The most delicious and homemade dish in Lu Cuisine is which one and how to cook it?
To say that the most delicious Lu Cuisine but also has to be common people's home cooking, which has to be convenient, delicious and easy to do, which we are very familiar with "sweet and sour carp, stewed prawns, green onion roasted sea cucumber, moo shu pork, race crab" and so on a lot of, now we will talk about this very delicious and very home cooking! Now let's talk about this very delicious and homemade "Sai Crab", I believe that many people like it, there are different ways to do it, enough to witness the people's favorite. Lupai Race Crab is a classic dish of our Lu cuisine, with yellowtail as the main ingredient, eggs as a supplement, after special cooking techniques, so that the finished product of the yellowtail snow-white like crab meat, eggs as golden as the crab yolk, with ginger and vinegar sauce on the table for consumption, so that people froze out of the flavor of the crab, soft, smooth, tasty, nutritious, young and old alike, very unique style and characteristics, is wonderful.

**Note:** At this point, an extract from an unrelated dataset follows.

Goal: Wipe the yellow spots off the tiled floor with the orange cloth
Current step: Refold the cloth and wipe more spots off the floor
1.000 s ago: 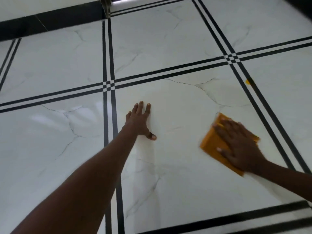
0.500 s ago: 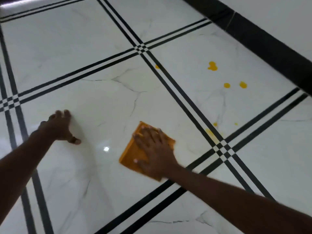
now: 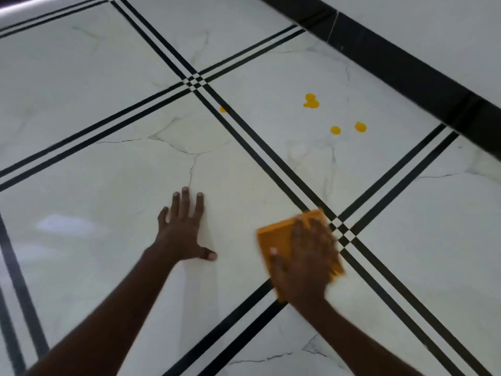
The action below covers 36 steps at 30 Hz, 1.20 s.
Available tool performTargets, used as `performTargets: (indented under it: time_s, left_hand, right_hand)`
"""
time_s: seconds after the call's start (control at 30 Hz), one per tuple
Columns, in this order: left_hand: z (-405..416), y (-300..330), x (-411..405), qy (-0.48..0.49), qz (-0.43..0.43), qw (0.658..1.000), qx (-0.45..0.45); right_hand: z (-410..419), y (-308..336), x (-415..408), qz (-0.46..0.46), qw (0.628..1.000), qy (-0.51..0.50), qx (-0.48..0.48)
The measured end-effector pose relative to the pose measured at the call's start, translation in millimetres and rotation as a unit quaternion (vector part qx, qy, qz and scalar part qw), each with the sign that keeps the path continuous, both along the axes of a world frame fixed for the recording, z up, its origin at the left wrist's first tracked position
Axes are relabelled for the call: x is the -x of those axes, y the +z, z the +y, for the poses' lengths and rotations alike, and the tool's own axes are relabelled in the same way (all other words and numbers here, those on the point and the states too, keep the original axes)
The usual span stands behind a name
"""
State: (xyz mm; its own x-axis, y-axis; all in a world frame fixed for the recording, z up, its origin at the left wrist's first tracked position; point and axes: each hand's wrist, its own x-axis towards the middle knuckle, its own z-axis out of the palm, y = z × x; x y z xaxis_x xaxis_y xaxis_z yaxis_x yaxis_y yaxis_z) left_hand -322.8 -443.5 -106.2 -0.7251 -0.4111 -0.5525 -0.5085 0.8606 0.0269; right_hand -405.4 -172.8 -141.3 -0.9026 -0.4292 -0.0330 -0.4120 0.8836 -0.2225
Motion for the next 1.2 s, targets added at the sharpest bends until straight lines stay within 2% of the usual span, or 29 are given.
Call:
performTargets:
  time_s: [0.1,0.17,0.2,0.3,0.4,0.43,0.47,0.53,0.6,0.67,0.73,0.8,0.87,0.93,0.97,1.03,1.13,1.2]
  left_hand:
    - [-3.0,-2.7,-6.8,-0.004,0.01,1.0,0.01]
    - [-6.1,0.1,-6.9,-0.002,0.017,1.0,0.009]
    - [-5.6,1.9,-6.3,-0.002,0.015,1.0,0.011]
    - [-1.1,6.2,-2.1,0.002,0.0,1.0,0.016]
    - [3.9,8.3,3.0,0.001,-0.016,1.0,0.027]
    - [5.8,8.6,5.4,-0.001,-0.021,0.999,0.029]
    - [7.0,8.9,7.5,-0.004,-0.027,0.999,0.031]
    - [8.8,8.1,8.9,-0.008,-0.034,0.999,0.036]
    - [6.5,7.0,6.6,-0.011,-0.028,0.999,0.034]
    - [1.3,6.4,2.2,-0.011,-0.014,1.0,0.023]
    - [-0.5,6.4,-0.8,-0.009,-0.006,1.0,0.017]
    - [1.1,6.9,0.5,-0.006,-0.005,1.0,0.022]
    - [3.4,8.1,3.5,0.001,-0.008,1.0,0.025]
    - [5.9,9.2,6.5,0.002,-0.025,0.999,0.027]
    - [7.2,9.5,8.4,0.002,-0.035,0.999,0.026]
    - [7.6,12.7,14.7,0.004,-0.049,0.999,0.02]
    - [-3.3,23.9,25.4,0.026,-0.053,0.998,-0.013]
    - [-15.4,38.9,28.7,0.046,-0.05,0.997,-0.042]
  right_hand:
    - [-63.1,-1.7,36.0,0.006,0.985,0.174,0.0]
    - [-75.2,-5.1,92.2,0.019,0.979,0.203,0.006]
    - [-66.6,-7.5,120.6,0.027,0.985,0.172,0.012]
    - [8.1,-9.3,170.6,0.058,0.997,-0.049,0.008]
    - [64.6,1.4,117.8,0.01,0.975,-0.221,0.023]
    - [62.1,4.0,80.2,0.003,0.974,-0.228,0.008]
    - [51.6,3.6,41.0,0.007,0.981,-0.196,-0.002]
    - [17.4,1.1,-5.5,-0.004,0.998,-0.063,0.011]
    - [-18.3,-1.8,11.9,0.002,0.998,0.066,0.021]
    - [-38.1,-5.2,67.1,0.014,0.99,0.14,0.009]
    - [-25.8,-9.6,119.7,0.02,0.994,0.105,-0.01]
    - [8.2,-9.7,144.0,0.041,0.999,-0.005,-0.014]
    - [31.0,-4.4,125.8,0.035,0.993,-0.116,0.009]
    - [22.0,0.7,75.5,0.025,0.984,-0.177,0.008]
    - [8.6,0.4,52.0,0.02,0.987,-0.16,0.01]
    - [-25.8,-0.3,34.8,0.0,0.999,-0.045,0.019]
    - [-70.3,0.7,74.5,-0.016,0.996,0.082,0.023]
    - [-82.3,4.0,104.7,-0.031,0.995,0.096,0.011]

(1) the traditional practice: the yellowtail cleaned up, along the spine piece of fish two pieces, usually a piece of almost, the fish slanting blade to the outer sternum, in the head down to the fish skin, holding the skin of the fish to push forward, slice down to take the fish to the skin, cut the fish into small pieces of the size of the fingernail cap of the diamond, and then put into a bowl, add salt and wine whisking, plus egg white to continue to whisk, and finally add the starch and whisk! Stand by.
(2) take a salted duck egg yolk and a cooked egg yolk crushed on the board, into the bowl, and then add a raw egg yolk into the bowl, mix well as a paste, then you will find that really like crab paste, and then sprinkle a handful of seaweed powder, whisking, the egg white also whisked evenly.
(3) ginger vinaigrette: the ginger first minced, crushed on the board and then chopped into a bowl, the more crushed the better, and then add a spoonful of wine, a spoonful of salt, two spoons of sugar, four spoons of rice vinegar, mix well.
(4) start a pot to burn more oil, the oil temperature of 40%, the first slide fish, slide until browned mature fish out of the spare. Then start a pot of oil, first put the egg yolks, fry until small particles of foam, pour the egg white, quickly turn, so that it solidified after the sheng out on the fish standby.
(5) pot with broth (Lu Cuisine to clear soup, milk soup, three sets of soup to refresh cooking, each soup have to simmer for 10 hours later, now more than the old are simplified to water plus chicken modulation, or ready-made chicken soup seasoning), add the right amount of salt, sugar to taste, add seaweed water to refresh (after the seaweed plus ginger after the water on the pot to steam), add the water starch hooks, and then into the fish and eggs, mix well, drizzle a small amount of ginger and vinegar sauce! Then add the fish and eggs, mix well, pour a small amount of ginger vinegar sauce, mix well again, start the pan on a plate, with ginger vinegar sauce a piece of the table to eat, delicious race crab is ready.